Output the number of lines in the entries below with the string "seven" in them, and nothing further.

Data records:
+===+
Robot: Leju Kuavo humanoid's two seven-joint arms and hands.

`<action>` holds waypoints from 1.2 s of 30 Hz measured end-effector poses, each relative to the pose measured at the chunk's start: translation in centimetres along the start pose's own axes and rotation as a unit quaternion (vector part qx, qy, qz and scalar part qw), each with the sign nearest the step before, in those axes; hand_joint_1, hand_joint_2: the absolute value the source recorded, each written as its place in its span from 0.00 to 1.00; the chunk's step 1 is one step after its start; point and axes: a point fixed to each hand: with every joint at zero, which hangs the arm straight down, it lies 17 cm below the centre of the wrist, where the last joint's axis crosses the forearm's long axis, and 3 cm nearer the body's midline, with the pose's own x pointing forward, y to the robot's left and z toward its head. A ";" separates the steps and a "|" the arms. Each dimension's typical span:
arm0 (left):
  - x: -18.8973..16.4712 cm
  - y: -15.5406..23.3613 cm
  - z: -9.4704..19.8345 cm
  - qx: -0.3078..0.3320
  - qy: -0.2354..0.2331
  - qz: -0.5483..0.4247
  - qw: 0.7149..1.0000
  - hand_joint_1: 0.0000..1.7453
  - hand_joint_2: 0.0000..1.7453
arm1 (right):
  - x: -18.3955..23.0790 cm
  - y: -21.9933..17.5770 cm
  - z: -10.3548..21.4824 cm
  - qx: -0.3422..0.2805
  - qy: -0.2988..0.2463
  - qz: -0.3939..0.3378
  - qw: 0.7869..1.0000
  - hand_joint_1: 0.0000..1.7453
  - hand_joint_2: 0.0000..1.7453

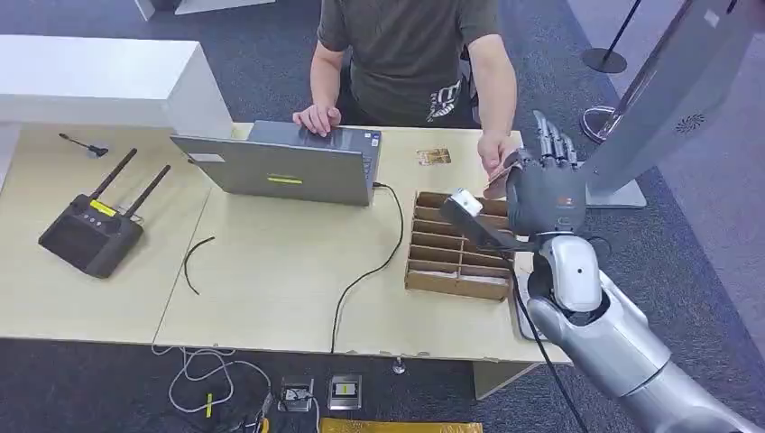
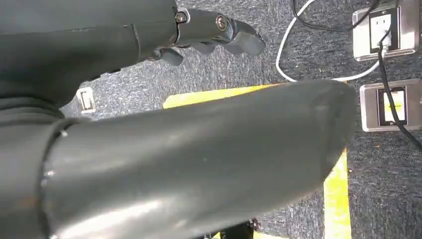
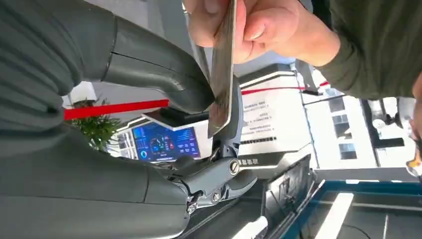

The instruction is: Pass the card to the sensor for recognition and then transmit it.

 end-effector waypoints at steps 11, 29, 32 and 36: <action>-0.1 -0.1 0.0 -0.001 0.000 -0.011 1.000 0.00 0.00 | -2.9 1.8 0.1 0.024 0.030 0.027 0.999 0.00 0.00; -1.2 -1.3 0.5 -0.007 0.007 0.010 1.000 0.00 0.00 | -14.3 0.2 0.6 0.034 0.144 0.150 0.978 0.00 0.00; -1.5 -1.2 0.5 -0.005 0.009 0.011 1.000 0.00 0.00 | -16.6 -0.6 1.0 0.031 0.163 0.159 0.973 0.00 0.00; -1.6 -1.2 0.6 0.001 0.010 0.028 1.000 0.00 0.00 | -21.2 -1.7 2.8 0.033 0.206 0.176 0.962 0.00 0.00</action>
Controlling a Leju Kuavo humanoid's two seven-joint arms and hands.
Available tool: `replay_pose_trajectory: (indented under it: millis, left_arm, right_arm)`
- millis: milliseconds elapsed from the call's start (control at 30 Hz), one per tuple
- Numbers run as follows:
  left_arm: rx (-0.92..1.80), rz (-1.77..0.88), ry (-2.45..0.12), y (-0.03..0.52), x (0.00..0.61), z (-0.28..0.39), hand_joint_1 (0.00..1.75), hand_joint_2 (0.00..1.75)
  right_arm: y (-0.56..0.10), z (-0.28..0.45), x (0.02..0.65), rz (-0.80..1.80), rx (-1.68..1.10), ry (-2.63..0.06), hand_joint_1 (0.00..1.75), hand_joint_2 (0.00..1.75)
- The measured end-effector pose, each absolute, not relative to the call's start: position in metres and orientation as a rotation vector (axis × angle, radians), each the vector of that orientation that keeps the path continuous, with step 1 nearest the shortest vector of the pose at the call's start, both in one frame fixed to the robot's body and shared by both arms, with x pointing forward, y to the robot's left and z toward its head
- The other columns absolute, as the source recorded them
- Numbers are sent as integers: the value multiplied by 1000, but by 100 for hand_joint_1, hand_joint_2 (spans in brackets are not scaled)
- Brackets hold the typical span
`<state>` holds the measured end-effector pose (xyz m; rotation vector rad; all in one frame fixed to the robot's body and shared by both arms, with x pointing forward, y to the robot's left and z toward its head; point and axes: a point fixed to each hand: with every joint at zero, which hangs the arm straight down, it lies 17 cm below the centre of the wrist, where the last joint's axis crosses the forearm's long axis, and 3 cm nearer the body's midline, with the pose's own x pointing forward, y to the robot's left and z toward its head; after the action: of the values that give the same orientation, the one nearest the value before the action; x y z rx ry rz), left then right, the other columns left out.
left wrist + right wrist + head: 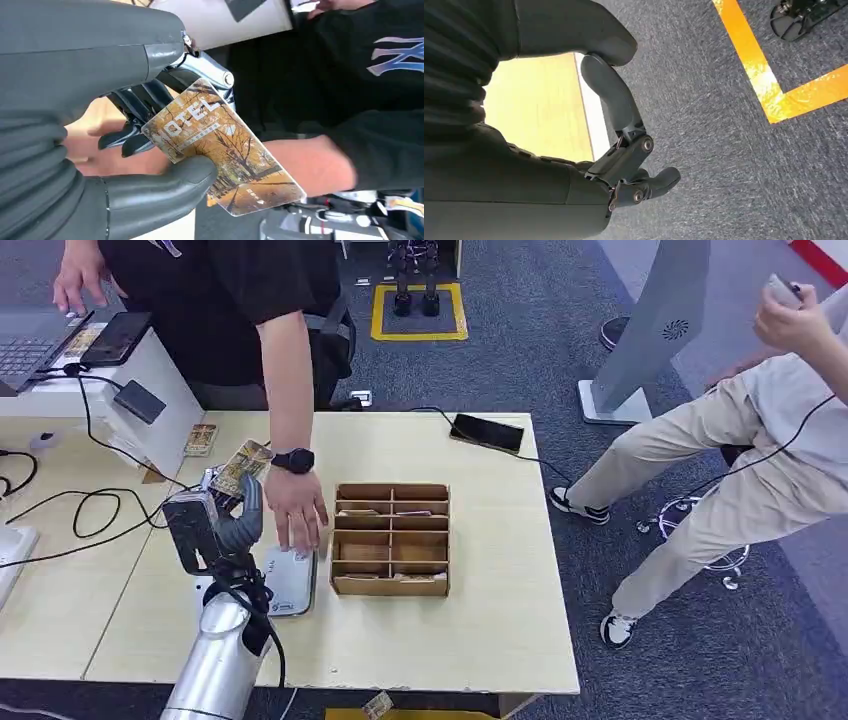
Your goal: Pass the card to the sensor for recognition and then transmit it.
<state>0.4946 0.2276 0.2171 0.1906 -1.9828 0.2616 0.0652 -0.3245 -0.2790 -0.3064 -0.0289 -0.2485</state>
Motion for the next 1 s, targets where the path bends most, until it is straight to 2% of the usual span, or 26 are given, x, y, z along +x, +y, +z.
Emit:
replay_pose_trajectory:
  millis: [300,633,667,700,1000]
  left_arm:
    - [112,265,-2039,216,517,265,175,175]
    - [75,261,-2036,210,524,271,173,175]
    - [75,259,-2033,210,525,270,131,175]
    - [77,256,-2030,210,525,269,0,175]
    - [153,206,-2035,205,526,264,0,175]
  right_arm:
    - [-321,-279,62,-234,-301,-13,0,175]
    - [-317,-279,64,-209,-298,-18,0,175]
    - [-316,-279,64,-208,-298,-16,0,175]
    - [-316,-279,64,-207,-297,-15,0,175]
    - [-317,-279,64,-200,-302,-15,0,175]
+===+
_TASK SOLUTION_: 2